Joseph Haydn (1732-1809), Orchestre symphonique SWR de la Radio de Stuttgart, Roger Norrington
Hänssler Classics 4 CD 93252 (Intégral). 2009. 4 h 57'
NOUVEAUTE
Aigus agressifs. Présence naturelle. Définition correcte.

Disponible en qualité CD (LossLess)
Entre 1791 et 1795, Joseph Haydn réalisa deux voyages en Angleterre. Après la disparition de son dernier mécène, le prince Nicolas Esterhazy et grâce au violoniste et entrepreneur de concerts Johann Peter Salomon, il composa un cycle de symphonies (n° 93 à 104), considérées comme le lien entre le classicisme et le préromantisme beethovénien.

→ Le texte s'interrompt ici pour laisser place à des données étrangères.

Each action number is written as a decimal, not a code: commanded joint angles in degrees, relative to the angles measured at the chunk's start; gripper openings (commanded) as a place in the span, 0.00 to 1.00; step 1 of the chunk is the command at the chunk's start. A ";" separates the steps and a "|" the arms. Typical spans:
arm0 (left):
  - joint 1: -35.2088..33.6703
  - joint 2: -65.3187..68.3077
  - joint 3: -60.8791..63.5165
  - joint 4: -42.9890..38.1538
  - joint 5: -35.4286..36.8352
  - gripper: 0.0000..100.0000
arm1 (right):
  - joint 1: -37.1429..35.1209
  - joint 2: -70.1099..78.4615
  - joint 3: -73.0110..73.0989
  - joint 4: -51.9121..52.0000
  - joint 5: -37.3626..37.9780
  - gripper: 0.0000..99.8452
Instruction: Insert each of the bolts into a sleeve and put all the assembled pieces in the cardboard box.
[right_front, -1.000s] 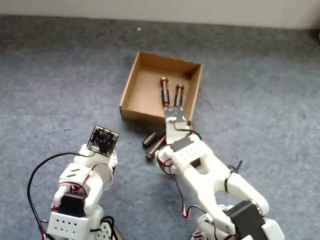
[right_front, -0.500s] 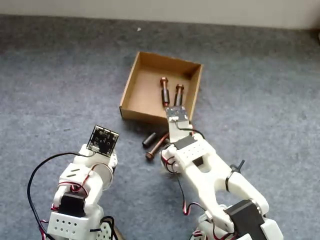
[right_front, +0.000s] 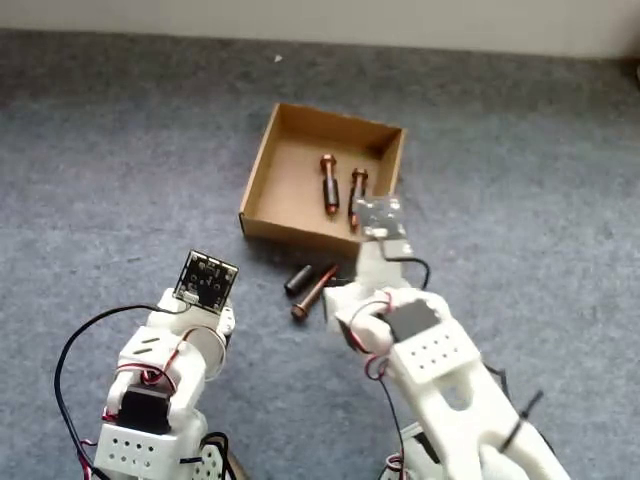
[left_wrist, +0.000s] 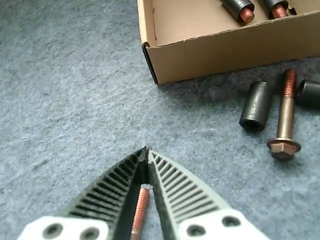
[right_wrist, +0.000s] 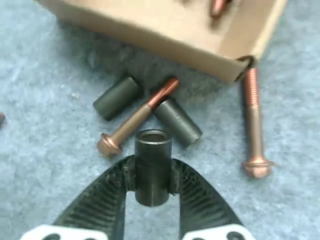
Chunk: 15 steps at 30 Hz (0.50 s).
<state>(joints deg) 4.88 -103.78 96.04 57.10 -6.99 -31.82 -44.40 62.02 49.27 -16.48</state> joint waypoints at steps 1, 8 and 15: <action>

Depuis 12 ans, le chef anglais a travaillé le son de l'orchestre dans le but louable d'interpréter le répertoire classique (et jusqu'au postromantisme de Bruckner) dans ce qu'il estime être le véritable style. La concentration de l'orchestre, son aptitude à jouer notamment sans rubato et avec les accents et la respiration que l'on connaît chez les ensembles baroques sont une indéniable réussite. Pourtant, au fil de l'écoute, on s'aperçoit qu'il manque de plus en plus de choses sinon l'essentiel. Tout d'abord, le phrasé est engoncé dans un rythme nécessairement soutenu puisque le legato est réduit au minimum. Ensuite, les nuances sont amputées de la plupart des niveaux dynamiques intermédiaires. Enfin, plus on avance vers les symphonies tardives, plus la grandeur musicale de l'écriture de Haydn s'estompe. La profondeur, la tendresse et plus encore l'humour des andantes et des menuets passent à la moulinette de petites formules rythmiques. Préserver coûte que coûte l'esprit des danses baroques dans les élégants menuets plus proches des scherzos beethovéniens est, d'une certaine manière, une forme de régression. Que dire par exemple des andantes des Symphonies n° 101 et n° 104 ? Norrington fait pétiller son orchestre en oubliant la grandeur et l'émotion.
Charles Mackerras (Telarc) et Nikolaus Harnoncourt (Warner) nous ont montré ce qu'on pouvait obtenir avec des ensembles modernes. Quant à Leonard Bernstein (Sony / Symphonies 93-99, Symphonies 100-104), Thomas Beecham (EMI), Eugen Jochum (DG), on pourra toujours soutenir qu'ils ne sont plus dans le style. Mais ils produisent tellement de musique.